Unions exist to provide assistance to employees; this is their reason for being. Yet once a union begins a campaign to represent a group of employees, it is legally barred from extending tangible assistance to the workers. The National Labor Relations Board ("NLRB" or the "Board") and courts deem a union grant of benefits to employees during or prior to a representation campaign objectionable conduct that requires setting aside the results of the representation election and holding another election.

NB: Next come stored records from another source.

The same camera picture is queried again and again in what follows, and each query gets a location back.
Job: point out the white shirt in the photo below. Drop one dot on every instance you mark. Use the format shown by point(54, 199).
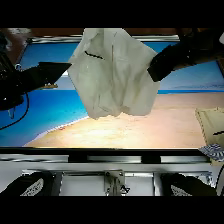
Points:
point(113, 73)

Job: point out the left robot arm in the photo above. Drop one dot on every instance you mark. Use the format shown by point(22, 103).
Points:
point(36, 75)

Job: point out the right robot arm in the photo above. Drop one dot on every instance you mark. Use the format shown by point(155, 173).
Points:
point(186, 53)

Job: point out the beige garment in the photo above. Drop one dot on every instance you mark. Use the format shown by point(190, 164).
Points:
point(213, 125)

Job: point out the blue white striped garment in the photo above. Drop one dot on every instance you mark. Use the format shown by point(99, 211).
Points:
point(213, 151)

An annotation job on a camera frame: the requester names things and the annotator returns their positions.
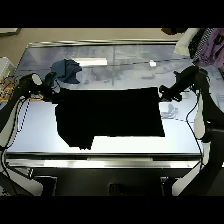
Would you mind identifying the silver frame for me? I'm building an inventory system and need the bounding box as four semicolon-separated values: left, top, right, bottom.
0;153;224;197

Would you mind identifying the brown garment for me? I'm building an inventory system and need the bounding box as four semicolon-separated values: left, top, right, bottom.
161;27;188;36

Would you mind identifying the purple garment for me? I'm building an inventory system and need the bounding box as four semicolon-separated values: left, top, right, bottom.
199;28;224;70

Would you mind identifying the white garment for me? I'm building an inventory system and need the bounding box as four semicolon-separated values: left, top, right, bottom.
173;27;201;57

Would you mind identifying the blue garment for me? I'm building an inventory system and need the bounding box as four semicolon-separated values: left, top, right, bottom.
50;59;83;85

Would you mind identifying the black cable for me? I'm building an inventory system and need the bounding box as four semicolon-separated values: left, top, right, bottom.
185;90;205;164
0;96;32;158

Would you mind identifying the black garment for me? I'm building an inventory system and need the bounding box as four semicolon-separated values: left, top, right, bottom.
54;87;166;151

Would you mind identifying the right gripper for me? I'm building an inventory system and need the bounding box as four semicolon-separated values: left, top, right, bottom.
158;84;184;103

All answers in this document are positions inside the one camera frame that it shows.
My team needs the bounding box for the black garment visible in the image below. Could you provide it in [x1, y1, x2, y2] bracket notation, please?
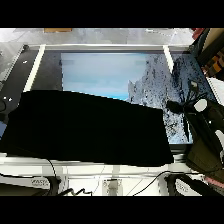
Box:
[0, 89, 175, 168]

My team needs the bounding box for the brown garment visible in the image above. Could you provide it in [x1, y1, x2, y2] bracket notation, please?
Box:
[185, 138, 224, 184]

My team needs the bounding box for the heap of clothes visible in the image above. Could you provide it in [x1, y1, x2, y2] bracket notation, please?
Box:
[191, 28, 224, 81]

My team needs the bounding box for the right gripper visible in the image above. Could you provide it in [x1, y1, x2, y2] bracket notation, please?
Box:
[166, 99, 193, 115]

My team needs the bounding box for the black cable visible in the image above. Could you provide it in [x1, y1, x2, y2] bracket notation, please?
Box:
[45, 157, 61, 183]
[132, 170, 188, 197]
[59, 187, 95, 197]

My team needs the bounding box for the pink garment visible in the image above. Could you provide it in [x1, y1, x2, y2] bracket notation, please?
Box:
[204, 175, 224, 194]

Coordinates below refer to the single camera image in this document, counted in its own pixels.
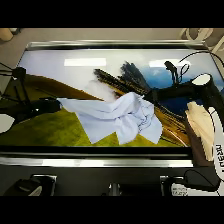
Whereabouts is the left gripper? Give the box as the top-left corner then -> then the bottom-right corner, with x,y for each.
32,97 -> 63,116

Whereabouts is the brown garment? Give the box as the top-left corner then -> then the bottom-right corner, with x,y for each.
184,114 -> 215,168

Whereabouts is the light blue shirt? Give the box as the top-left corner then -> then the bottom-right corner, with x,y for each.
56,91 -> 164,146

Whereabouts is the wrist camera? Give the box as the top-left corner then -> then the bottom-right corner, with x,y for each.
11,66 -> 30,103
164,60 -> 191,85

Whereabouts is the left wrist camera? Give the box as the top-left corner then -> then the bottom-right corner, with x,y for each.
11,66 -> 30,103

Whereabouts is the cream garment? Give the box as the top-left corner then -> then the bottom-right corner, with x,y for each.
184,101 -> 216,162

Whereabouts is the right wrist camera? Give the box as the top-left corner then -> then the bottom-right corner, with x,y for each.
164,60 -> 191,85

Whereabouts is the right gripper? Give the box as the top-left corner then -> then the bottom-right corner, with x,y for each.
143,87 -> 162,104

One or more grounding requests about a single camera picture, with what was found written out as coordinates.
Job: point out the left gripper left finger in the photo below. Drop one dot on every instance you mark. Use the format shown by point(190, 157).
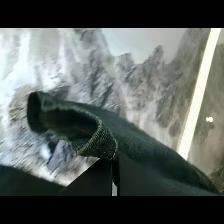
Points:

This article's proposal to open the door to unconditional union benefits during an organizing campaign will likely be controversial. Part of the controversy stems from the fact that the proposal would reverse a legal rule that has been in place for more than thirty years. A greater source of controversy will be that the proposal would allow unions to do something that employers are forbidden to do. Currently, both unions and employers are prohibited from granting employees unconditional benefits during an organizing campaign. Removing that prohibition just for unions would no doubt spur complaints by employers and their representatives, who would argue that the prohibitions on each side are currently equivalent, and it would therefore be unfair and unreasonable to remove the limit for just one side.

This article proposes a policy change that the Board has full authority to carry out. The Board, in fact, created the prohibition on union grants of benefits and it should now revisit this policy. The prohibition is harmful to employees and limits their ability to make a fully informed and well reasoned choice in representation elections.